A device for intrauterine pressure monitoring should be noninvasive, reliable, and sensitive to the pressure sought to be measured. It is especially desirable for such a device to be simple enough for a patient to use unassisted at home and comfortable enough to wear for extended periods, while still providing accurate results. It is further desirable that the device not be overly sensitive to motions of the patient which do not relate to uterine contraction.
Many prior intrauterine pressure monitoring devices require a belt which straps the pressure detecting device to the patient's abdomen. For example, devices described by Smyth (ibid) and in U.S. Pat. No. 3,945,373 to Tweed et al each have a flat guard ring with a plunger-like sensor disposed in the central opening of the ring. The guard ring must be pressed firmly against the abdomen by a belt or strap. The plunger is spring mounted and the displacement of the plunger relative to the guard ring reflects the pressure in the abdomen. Plunger displacement may be measured by a variety of types of displacement sensors.
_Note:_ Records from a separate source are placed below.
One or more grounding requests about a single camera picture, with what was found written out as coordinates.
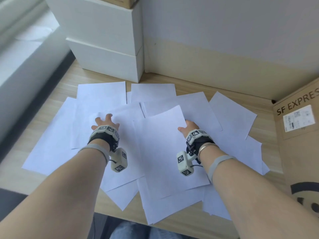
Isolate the person's right hand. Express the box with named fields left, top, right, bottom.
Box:
left=177, top=120, right=200, bottom=137

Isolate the person's left hand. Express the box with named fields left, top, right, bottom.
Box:
left=91, top=114, right=120, bottom=131

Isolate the pile of white papers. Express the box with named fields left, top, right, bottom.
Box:
left=22, top=81, right=270, bottom=225

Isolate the person's right forearm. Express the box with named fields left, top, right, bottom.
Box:
left=198, top=144, right=319, bottom=239

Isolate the person's left forearm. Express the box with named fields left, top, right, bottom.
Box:
left=0, top=143, right=111, bottom=239

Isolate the grey forearm band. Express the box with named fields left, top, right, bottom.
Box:
left=207, top=155, right=237, bottom=184
left=77, top=143, right=110, bottom=161

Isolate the person's left leg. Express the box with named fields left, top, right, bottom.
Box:
left=113, top=220, right=143, bottom=239

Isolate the flat white box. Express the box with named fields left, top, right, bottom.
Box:
left=65, top=38, right=145, bottom=84

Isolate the beige desk back panel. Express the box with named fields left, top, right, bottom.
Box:
left=144, top=37, right=319, bottom=100

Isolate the tall white box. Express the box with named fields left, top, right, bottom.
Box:
left=44, top=0, right=145, bottom=57

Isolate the white window sill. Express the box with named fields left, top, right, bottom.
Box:
left=0, top=0, right=73, bottom=147

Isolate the white shipping label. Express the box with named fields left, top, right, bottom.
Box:
left=283, top=105, right=313, bottom=133

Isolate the large printed cardboard box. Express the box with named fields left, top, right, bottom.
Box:
left=271, top=77, right=319, bottom=221

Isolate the small cardboard box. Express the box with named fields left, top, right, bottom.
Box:
left=109, top=0, right=142, bottom=10

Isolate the white marker wrist camera rig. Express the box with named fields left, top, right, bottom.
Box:
left=176, top=130, right=216, bottom=177
left=87, top=125, right=128, bottom=173

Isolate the silver bracelet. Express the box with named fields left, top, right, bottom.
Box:
left=198, top=143, right=220, bottom=157

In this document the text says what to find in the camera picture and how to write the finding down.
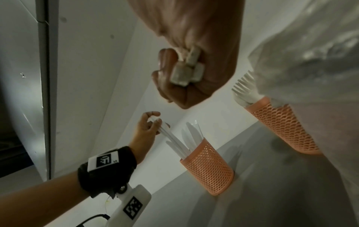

Tocotonometers of this type have a number of disadvantages. For example, accuracy of the measurements depends upon proper placement of the transducer and upon belt tension. Respiratory movements are translated by the belt into pressure compressing the tocotonometer transducer and producing signals unrelated to abdominal contraction. Measurements are quantitative only with regard to the frequency and duration of the contraction, because the signal from the displacement sensor does not quantitatively reflect the strength of the contraction. Moreover, such devices are useless with obese patients.
Additionally, these devices are too uncomfortable for extended wear by many patients, and may shift due to patient movement thereby producing less accurate readings. The patient's movements are severely restricted, because the transducer must be removed in order for the patient to move any significant distance away from the attached monitor. When the transducer is removed and then replaced on the abdomen, the positioning of the transducer and tension with which it is attached are critical to obtaining repeatable and interpretable results, and must be performed by trained personnel. Even then the results are subject to variation.
Recently, Corometrics Medical Systems, Inc. of Wallingford, Conn. has introduced a guard ring tocotonometer which is purportedly maintained in position on the patient's abdomen with an adhesive baseplate. However, only the cover baseplate is disposable, not the sensor. Moreover, the discomfort occasioned by the plunger-type sensor is not alleviated. Finally, if the patient is to be moved from the vicinity of the monitor, the sensor must be removed and later replaced and readjusted to obtain proper readings.
Another type of device, described in U.S. Pat. No. 4,989,615 to Hochberg, has a soft, fluid-filled bladder element which may be pressurized or internally-supported, depending upon the embodiment. A pressure monitor is disposed to detect changes in pressure in the fluid within the bladder due to the hardening of the abdomen during uterine contractions. This device also requires a belt or body stocking to hold the bladder with some pressure against the patient's abdomen, and is subject to problems similar to those outlined in regard to the guard ring tocotonometers of Smyth and Tweed et al.
Accordingly, a need remains for a non-invasive intra-corporeal movement detector which is attached to a pregnant patient's abdomen without a belt and which overcomes the above-enumerated disadvantages of previous tocotonometers.